INFORMATION PROVIDED section start

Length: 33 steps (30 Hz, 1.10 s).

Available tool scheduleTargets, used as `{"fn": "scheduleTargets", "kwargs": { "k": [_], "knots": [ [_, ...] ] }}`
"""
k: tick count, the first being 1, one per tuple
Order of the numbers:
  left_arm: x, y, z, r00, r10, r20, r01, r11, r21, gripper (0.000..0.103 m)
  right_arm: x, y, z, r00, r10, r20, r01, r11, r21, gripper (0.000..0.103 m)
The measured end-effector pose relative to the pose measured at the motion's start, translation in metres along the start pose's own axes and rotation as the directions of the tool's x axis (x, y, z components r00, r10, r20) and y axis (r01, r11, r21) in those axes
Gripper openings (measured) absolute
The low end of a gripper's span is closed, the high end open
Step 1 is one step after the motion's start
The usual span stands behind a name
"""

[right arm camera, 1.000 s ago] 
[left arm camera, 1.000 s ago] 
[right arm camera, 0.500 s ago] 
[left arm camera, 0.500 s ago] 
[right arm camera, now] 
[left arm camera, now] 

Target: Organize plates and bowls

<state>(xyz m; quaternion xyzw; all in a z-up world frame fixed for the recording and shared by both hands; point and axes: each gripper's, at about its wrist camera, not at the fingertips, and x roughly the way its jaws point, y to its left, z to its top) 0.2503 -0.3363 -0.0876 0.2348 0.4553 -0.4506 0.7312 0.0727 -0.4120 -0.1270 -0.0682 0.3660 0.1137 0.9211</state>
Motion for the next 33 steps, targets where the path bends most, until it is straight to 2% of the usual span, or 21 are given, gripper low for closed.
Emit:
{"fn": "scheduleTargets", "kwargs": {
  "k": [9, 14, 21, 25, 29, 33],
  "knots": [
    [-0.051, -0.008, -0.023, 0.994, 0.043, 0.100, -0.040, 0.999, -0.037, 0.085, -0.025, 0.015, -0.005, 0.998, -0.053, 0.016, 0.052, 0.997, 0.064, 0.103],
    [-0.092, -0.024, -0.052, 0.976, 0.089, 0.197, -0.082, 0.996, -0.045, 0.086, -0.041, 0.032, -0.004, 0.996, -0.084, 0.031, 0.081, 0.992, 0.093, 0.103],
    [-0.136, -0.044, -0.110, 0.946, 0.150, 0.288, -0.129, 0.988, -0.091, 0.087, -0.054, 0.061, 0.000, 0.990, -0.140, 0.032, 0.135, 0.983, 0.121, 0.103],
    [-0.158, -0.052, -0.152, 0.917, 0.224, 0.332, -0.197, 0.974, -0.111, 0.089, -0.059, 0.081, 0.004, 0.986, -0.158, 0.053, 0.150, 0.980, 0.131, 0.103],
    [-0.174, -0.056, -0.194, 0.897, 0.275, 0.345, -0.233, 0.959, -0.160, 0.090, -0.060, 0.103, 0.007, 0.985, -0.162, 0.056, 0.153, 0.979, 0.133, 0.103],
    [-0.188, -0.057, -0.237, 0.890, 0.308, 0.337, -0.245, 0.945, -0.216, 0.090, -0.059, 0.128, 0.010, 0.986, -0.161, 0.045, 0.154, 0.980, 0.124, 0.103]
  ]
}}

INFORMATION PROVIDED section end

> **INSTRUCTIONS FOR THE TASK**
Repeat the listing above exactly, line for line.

> **PROBLEM SOLUTION**
Length: 33 steps (30 Hz, 1.10 s).

Available tool scheduleTargets, used as `{"fn": "scheduleTargets", "kwargs": { "k": [_], "knots": [ [_, ...] ] }}`
"""
k: tick count, the first being 1, one per tuple
Order of the numbers:
  left_arm: x, y, z, r00, r10, r20, r01, r11, r21, gripper (0.000..0.103 m)
  right_arm: x, y, z, r00, r10, r20, r01, r11, r21, gripper (0.000..0.103 m)
The measured end-effector pose relative to the pose measured at the motion's start, translation in metres along the start pose's own axes and rotation as the directions of the tool's x axis (x, y, z components r00, r10, r20) and y axis (r01, r11, r21) in those axes
Gripper openings (measured) absolute
The low end of a gripper's span is closed, the high end open
Step 1 is one step after the motion's start
The usual span stands behind a name
"""

[right arm camera, 1.000 s ago] 
[left arm camera, 1.000 s ago] 
[right arm camera, 0.500 s ago] 
[left arm camera, 0.500 s ago] 
[right arm camera, now] 
[left arm camera, now] 

Target: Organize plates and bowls

<state>(xyz m; quaternion xyzw; all in a z-up world frame fixed for the recording and shared by both hands; point and axes: each gripper's, at about its wrist camera, not at the fingertips, and x roughly the way its jaws point, y to its left, z to its top) 0.2503 -0.3363 -0.0876 0.2348 0.4553 -0.4506 0.7312 0.0727 -0.4120 -0.1270 -0.0682 0.3660 0.1137 0.9211</state>
Motion for the next 33 steps, targets where the path bends most, until it is straight to 2% of the usual span, or 21 are given, gripper low for closed.
Emit:
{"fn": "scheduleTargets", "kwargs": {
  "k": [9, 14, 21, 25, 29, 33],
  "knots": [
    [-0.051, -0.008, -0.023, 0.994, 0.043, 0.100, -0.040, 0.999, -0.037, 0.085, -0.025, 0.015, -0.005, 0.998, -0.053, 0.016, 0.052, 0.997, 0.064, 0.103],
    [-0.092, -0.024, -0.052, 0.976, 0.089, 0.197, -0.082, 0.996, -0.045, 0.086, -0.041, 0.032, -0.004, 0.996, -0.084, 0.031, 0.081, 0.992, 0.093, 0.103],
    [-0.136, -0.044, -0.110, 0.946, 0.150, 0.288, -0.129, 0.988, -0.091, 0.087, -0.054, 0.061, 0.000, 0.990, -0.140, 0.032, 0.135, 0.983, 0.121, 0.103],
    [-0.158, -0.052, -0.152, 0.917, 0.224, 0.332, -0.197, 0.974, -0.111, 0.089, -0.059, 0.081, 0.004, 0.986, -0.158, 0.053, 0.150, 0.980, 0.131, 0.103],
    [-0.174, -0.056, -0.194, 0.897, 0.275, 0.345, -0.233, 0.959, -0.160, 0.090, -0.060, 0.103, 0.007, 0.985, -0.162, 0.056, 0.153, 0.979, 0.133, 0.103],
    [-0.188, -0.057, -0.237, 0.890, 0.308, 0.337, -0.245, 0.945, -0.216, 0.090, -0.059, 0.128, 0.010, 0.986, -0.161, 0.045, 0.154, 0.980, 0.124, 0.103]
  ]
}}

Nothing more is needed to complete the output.